If I may chime in, Eric. The Eucharist is the Body and Blood of the New Covenant in Christ and as such is a renewal of our baptism vows (when we first entered the Covenant with God the Father, the Son and the Holy Spirit). Sacramental confession is the usual way for a Catholic to mend (renew) the Covenant that has been broken by sin. A repentant murderer who confessed his sin has basically renewed his covenant with God and therefore can take Communion as a sign of his unity with Christ (and as nourishment for his soul and healing for his venial sins). But the divorced-and-remarried (or the unmarried person living with a partner or any person that puts himself in a state of serious sin) is living in a way that contradicts his baptism vow to “avoid sin”. The married person that is unfaithful to his/her spouse is also breaking the covenant he/she sealed in the sacrament of marriage (the promise to be faithful unto death) [assuming it was a valid marriage]. That is why divorced-and-remarried cannot (should not) take communion. Communion says : “Amen” to one’s covenant with God and one’s spouse. If you’re not “in communion”, one shouldn’t take “communion”.
People who cannot take communion for a reason or another are encouraged to do a spiritual communion with God, asking for mercy and forgiveness like the Publican in the parable (And of course, should ask for the grace of conversion and repentance).

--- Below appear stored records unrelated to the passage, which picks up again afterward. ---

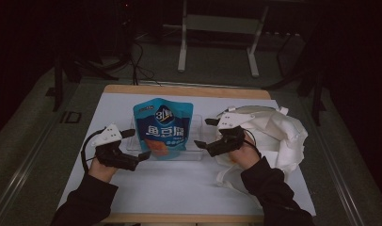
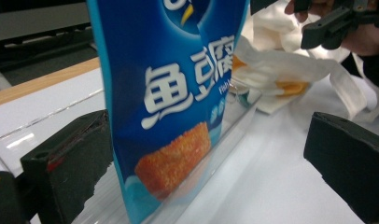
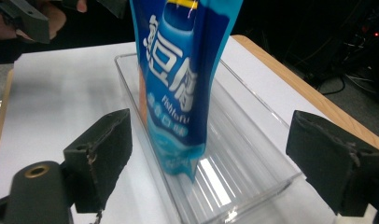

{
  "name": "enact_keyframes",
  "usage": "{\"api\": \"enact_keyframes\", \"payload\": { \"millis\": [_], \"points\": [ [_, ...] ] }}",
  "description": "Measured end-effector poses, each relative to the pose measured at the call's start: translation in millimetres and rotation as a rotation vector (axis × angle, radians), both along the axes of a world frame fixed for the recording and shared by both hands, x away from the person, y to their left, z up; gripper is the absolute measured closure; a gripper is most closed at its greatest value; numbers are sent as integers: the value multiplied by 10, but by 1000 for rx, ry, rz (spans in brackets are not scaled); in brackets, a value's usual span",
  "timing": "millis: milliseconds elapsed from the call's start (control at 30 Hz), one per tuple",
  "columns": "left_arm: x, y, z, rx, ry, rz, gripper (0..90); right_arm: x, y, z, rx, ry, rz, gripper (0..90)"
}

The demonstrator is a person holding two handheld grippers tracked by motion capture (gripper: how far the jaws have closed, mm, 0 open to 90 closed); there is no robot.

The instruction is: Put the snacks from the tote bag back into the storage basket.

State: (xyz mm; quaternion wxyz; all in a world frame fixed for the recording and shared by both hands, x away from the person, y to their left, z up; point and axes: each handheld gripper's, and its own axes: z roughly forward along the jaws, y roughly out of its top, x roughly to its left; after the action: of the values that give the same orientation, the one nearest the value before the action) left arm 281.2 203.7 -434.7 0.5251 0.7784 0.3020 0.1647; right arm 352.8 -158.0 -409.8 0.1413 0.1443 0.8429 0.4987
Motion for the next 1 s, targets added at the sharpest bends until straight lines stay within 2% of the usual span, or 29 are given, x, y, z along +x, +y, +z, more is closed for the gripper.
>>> {"api": "enact_keyframes", "payload": {
  "millis": [100,200,333,433,567,667,1000],
  "points": [
    [-84,-25,-14,23,-11,-2,16,-44,-57,-31,-6,5,-6,145],
    [-130,-36,-24,24,-8,-2,16,-95,-110,-57,-15,5,-8,145],
    [-226,-71,-92,10,12,-21,16,-170,-199,-93,-4,11,-11,145],
    [-278,-105,-157,28,20,-24,16,-227,-249,-137,-11,17,-12,145],
    [-349,-127,-231,11,44,-36,16,-302,-319,-181,-5,20,-13,145],
    [-400,-160,-272,22,56,-49,16,-371,-372,-218,-3,24,-15,145],
    [-539,-268,-315,29,63,-88,16,-575,-560,-340,-13,22,-31,144]
  ]
}}
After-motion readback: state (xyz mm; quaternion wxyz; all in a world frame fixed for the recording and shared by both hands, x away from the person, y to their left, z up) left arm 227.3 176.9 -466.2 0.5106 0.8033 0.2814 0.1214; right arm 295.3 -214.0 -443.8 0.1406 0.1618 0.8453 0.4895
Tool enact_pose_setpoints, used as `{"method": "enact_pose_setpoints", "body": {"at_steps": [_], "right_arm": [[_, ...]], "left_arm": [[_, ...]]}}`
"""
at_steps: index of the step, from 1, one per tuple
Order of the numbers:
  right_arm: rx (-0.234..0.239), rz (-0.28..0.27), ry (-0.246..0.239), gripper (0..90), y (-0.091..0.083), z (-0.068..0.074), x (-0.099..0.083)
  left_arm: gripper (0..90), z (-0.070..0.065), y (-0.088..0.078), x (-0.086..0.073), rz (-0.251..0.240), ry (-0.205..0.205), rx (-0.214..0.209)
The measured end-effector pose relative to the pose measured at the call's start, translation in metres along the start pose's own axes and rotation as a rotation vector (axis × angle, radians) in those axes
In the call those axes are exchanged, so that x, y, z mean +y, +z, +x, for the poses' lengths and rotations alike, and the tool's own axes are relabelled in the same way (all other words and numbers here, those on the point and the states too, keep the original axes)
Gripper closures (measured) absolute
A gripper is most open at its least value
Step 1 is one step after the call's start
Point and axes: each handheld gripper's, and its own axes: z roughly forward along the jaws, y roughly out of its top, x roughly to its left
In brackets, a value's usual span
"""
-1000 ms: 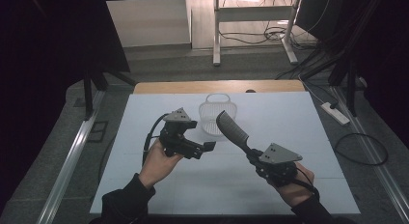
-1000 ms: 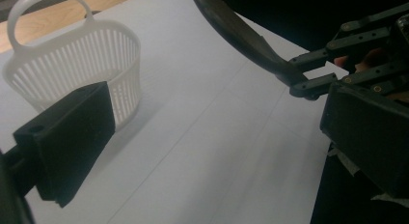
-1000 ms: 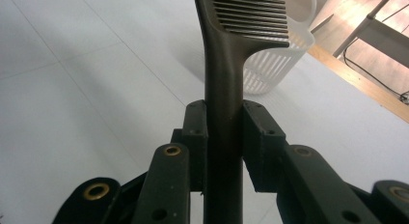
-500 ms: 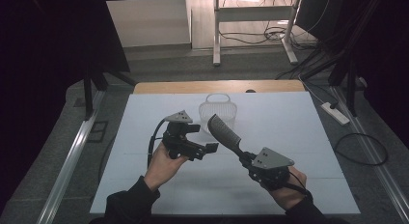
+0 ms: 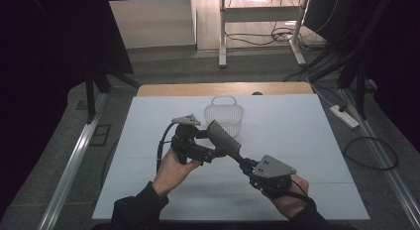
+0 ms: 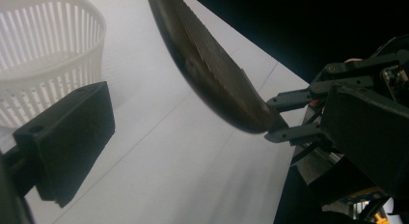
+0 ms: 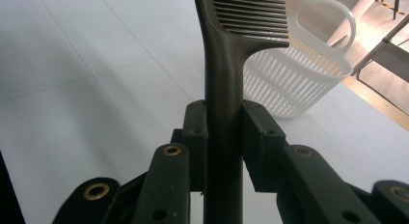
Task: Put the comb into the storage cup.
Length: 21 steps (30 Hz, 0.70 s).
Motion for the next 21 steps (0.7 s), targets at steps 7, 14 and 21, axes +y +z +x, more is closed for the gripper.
{"method": "enact_pose_setpoints", "body": {"at_steps": [7, 14, 21], "right_arm": [[-0.004, -0.012, -0.022, 72.7, -0.0001, 0.0035, 0.0009], [-0.015, -0.020, -0.049, 72.7, -0.0004, 0.0059, 0.0011], [-0.016, -0.017, -0.054, 72.7, 0.0005, 0.0062, 0.0006]], "left_arm": [[0.1, -0.0001, 0.0028, 0.0012, 0.006, -0.016, -0.007], [16.4, 0.0043, 0.0004, -0.0003, 0.004, -0.052, -0.046], [47.2, 0.0083, -0.0011, -0.0009, 0.013, -0.099, -0.128]]}}
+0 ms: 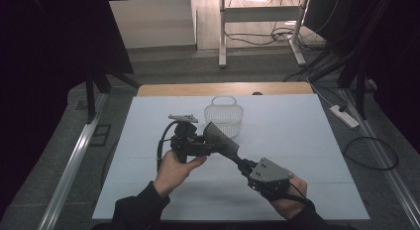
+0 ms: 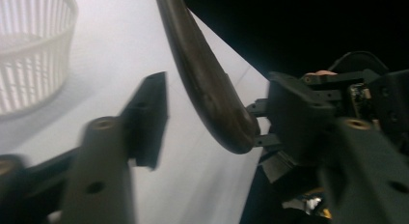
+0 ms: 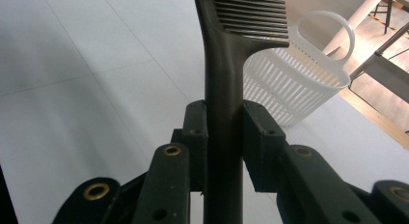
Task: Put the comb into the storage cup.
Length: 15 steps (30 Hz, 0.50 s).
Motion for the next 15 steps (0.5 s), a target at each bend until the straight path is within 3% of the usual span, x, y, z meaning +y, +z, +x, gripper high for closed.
{"method": "enact_pose_setpoints", "body": {"at_steps": [2, 9, 15], "right_arm": [[-0.002, 0.001, -0.003, 72.7, 0.0005, 0.0002, -0.0002], [0.000, 0.004, -0.011, 72.6, 0.0013, 0.0007, -0.0005], [-0.007, 0.010, -0.027, 72.5, 0.0025, 0.0019, -0.0009]], "left_arm": [[56.3, 0.0013, 0.0004, -0.0005, 0.003, -0.016, -0.017], [72.0, 0.0017, -0.0002, -0.0008, 0.008, -0.025, -0.025], [76.6, 0.0033, -0.0003, -0.0017, 0.015, -0.045, -0.037]]}}
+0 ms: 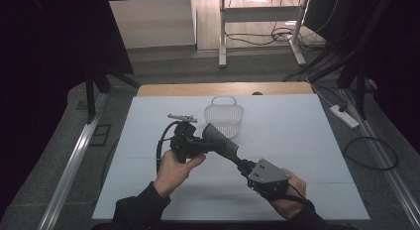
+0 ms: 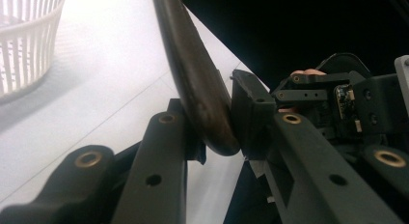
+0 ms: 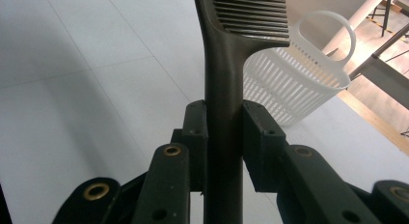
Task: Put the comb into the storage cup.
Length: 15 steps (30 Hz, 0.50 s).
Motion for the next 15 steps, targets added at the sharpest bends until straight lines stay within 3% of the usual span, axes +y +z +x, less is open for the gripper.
{"method": "enact_pose_setpoints", "body": {"at_steps": [5, 10, 15], "right_arm": [[-0.011, 0.023, -0.014, 71.9, 0.0040, 0.0013, -0.0022], [0.008, 0.030, 0.001, 71.2, 0.0056, 0.0002, -0.0031], [0.030, 0.037, 0.028, 61.3, 0.0084, -0.0010, -0.0037]], "left_arm": [[82.4, 0.0025, 0.0025, -0.0020, 0.006, -0.055, -0.052], [83.1, 0.0017, 0.0029, -0.0019, 0.014, -0.062, -0.063], [83.2, 0.0055, 0.0007, -0.0027, -0.003, -0.079, -0.074]]}}
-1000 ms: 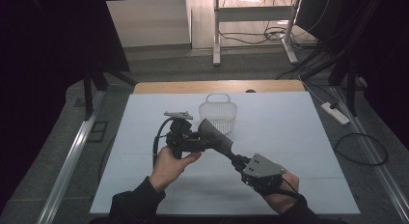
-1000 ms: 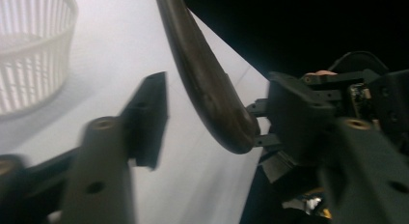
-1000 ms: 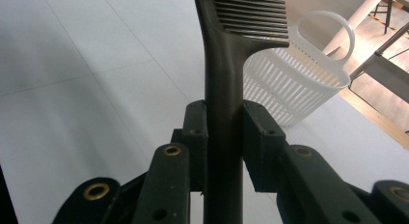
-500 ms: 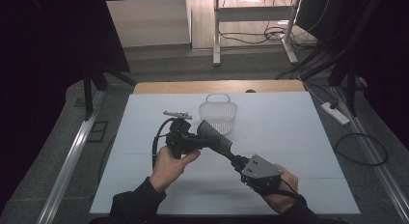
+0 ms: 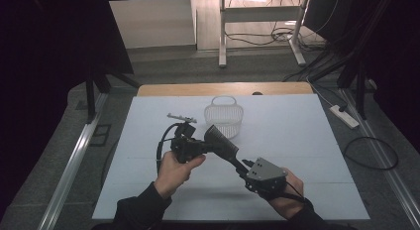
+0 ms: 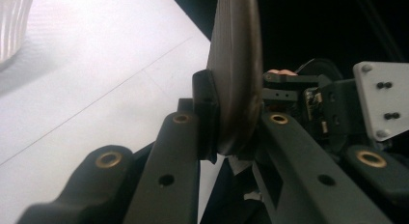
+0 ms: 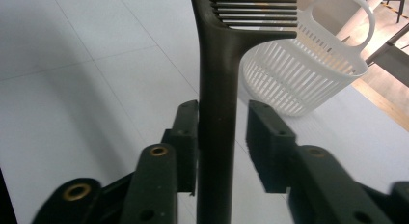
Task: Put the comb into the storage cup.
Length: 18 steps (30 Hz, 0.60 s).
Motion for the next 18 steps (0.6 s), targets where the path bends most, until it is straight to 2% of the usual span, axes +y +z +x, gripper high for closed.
{"method": "enact_pose_setpoints", "body": {"at_steps": [1, 5, 8, 12, 18], "right_arm": [[0.009, 0.007, 0.009, 56.2, 0.0007, -0.0008, 0.0001], [0.019, 0.013, 0.018, 50.3, 0.0019, -0.0009, -0.0004], [0.041, 0.001, 0.038, 42.1, 0.0005, -0.0027, 0.0000], [0.066, -0.006, 0.059, 37.8, -0.0008, -0.0051, 0.0001], [0.112, 0.015, 0.104, 29.3, 0.0000, -0.0099, -0.0021]], "left_arm": [[83.3, 0.0001, -0.0006, 0.0003, -0.001, 0.003, 0.003], [83.3, -0.0013, -0.0028, 0.0013, -0.007, 0.018, 0.009], [83.3, -0.0030, -0.0055, 0.0024, -0.013, 0.040, 0.025], [83.3, -0.0028, -0.0075, 0.0032, -0.017, 0.050, 0.034], [83.3, -0.0040, -0.0106, 0.0069, -0.014, 0.081, 0.066]]}}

I found the notion of sin and retaliatory sin in your original post interesting, Fr. Tom. Would you have any other examples that aren’t about adultery?
I wonder if the cost of obtaining an annulment could be a deterrent for some, for example single moms who’s exes have left the church and thus have no interest in obtaining the annulment, and who are just scraping by just keeping the kids fed.
I certainly applaud your posting about marriage, and the cause of break-up and hope to see more postings on this important subject.
It’s my understanding that the Marriage Tribunals will not turn away anyone because they are unable to pay.
Your first commenter was clearly out of line, but I think somewhere in there he touches on something important. The Church does seem to be very passive when it comes to couples seeking divorce. Often, it is only one of the spouses who wants divorce, and the other is left struggling to maintain what they believe is a sacramental marriage — which it is assumed to be unless and until it is declared nul. As far as I know, there is no absolute requirement that a troubled couple seek counselling or otherwise try to repair a damaged marriage. It is really only after civil divorce that the Church gets involved, and by that point, of course, there is virtually no chance that the marriage can be retrieved.
And once they have “moved on,” the Church does appear willing to help the divorced and remarried make things “right.” Most anullments are granted, and sometimes over the vehement objection of the other spouse. That’s not to say they shouldn’t be. Who knows? But it seems there is little support for a spouse who believes his or her marriage is valid and wants to work it out.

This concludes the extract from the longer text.